I'm not the CFO at Twitter or anything, but even I can see that spam and propaganda cost those guys a lot of money. The number of advertisers who stop paying Twitter because of spam will be orders of magnitude larger than the number of advertisers who stop using Twitter because of phone numbers.
Did you read the link to the EFF page I added to the post? Why should Twitter be considered any more trustworthy than Facebook when they ask me for something they don't need to know?
They can avoid being victimized by spam and propaganda some other way... preferably some other way that I couldn't trivially defeat by giving them the number of a throwaway SIM card or a public phone booth.
How else would you suggest they combat spam? How do you receive a verification SMS on a public phone booth?
Most actual humans have a phone number, and Twitter wants a semi-1:1 mapping between human and Twitter account. Spammers have hundreds. This seems like a reasonable way to greatly increase the cost of making accounts for spammers.
Disable the account temporarily when some (small) number of other users flags its posts as spam. If a user is discovered to be filing false spam reports, disable that account. Accounts without a history of posting legitimate tweets should be rate-limited in both their posting and reporting privileges.
Externalizing the costs of fighting spam and "propaganda" (whatever that is) by demanding irrelevant personal information from all users is not the answer... at least, it's not the answer to those particular questions. It's better to empower users to build the trust necessary to solve the problem themselves.
>Disable the account temporarily when some (small) number of other users flags its posts as spam...
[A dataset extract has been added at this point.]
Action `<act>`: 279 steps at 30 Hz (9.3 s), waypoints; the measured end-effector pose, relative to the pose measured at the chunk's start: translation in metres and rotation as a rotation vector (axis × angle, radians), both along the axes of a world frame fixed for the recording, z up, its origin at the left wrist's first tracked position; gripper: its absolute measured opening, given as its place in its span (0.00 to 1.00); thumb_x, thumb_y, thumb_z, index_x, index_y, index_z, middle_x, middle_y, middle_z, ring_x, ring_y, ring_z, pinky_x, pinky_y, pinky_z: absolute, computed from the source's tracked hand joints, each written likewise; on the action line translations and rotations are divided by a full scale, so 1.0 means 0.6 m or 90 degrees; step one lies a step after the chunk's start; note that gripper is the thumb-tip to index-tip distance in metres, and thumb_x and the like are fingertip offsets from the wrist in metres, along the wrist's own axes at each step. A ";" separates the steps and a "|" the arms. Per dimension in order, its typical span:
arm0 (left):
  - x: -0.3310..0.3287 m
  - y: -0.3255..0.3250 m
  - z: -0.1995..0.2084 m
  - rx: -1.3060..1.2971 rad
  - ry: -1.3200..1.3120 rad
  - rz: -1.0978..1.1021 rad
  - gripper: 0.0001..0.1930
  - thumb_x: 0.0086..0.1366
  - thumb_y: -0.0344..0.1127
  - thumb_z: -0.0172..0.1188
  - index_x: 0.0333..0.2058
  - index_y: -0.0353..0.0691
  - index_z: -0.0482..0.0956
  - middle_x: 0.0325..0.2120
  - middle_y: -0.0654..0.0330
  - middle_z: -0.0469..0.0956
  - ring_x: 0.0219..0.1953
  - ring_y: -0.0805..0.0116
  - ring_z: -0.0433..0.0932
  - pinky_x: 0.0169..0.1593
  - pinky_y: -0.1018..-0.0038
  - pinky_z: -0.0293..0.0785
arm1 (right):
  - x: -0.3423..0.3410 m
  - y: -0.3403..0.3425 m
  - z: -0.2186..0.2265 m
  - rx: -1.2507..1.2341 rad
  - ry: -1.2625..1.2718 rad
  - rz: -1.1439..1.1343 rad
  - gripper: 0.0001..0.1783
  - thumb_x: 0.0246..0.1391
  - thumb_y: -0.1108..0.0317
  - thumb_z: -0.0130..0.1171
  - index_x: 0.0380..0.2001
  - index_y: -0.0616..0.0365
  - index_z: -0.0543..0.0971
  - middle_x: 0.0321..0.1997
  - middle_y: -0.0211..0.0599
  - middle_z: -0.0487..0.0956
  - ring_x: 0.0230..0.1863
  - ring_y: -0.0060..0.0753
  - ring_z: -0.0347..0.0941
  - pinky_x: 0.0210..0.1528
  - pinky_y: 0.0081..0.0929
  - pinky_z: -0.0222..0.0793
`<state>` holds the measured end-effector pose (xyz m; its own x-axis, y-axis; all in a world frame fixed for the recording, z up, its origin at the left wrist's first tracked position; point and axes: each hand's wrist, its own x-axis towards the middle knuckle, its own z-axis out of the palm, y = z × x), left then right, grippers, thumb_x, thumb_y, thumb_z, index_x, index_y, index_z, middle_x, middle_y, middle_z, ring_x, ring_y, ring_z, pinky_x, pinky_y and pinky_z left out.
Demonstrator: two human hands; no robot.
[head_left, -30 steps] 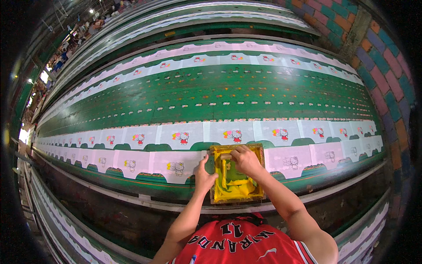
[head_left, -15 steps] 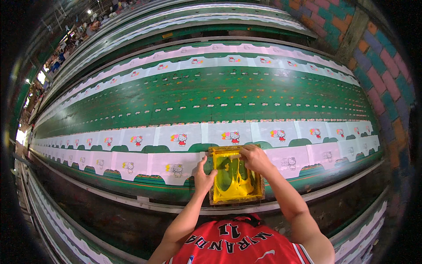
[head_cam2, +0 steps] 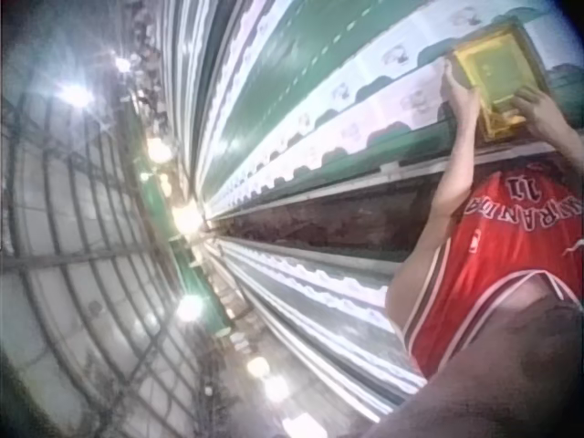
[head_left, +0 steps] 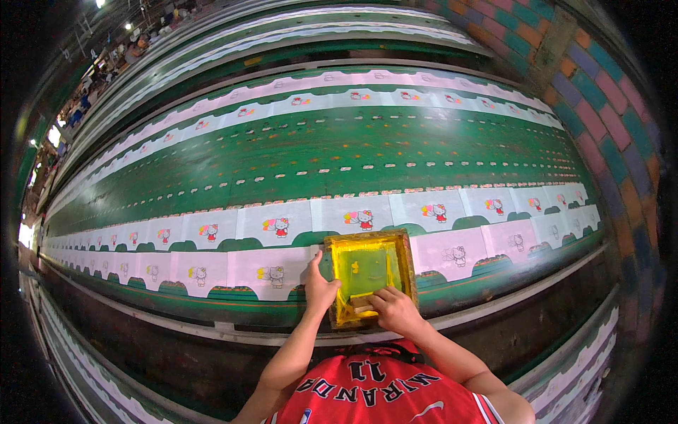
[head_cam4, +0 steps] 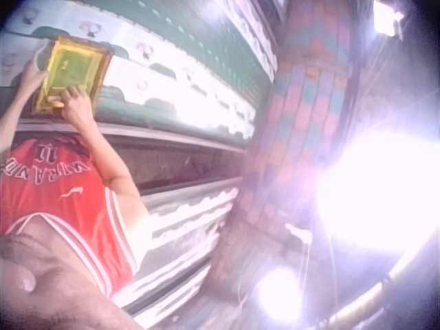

I'm not sure you're really hearing us.
The advertisers don't want their ads connected to spam or propaganda posts AT ALL. If Twitter actually shows the post, and then has ads along side it, it's too late. I mean it's great that someone bothers to flag that post as spam, but the advertiser's Twitter firehose processor is going to detect that pairing. Under your proposed regime the advertiser would be constantly detecting violations by spam users who were not being punished by Twitter. Under Twitter's proposed regime, the advertiser would report the first violation and the user, and his/her posts, would be gone. On top of that, there would be far fewer occurrences of such matches in the firehose data in the first place because accounts would be more difficult to create. Now add to all that the fact that the spammer would have to get a new burner phone to create a new account. That cost, coupled with the fact that each account could only pull off limited spamming means less profit for the spammer.
Put another way, the ROI of each new account tends toward zero under Twitter's model. Under your model, the ROI is bounded only by chance. That chance being the chance that enough people bother to mark the post as spam. Here's the thing though, what if they don't? What if the first Twitter hears about the spam is from the advertiser? Being in that situation is what Twitter is trying to keep to a minimum. That is the nightmare scenario that they live in today. Today they are in that situation several hundred times per week. Those are uncomfortable calls. (Probably hundreds per day by now? I haven't checked in a while.) With their new system, over time, I could see that going to ten to a hundred a week. (Maybe even lower if you add automated firehose processing for advertisers on the backend.)
They say "The customer is always right." Well, for Twitter, the customer is the advertiser.
The advertisers don't want their ads connected to spam or propaganda posts AT ALL
Then they will need to get used to disappointment, just like the rest of us. What they're asking for -- and what Twitter is promising -- is not reasonably achievable without fundamentally changing the nature of the service.
Today they are in that situation several hundred times per week.
TWTR has a $25 billion market cap, which they achieved with their current terms of service. I'm sure I have a violin small enough to play for them around here somewhere, but my scanning electron microscope is in the shop.
When they tell you it's not about the money... it's about the money.
When they tell you they want your phone number for anything other than making more money... it's about the money.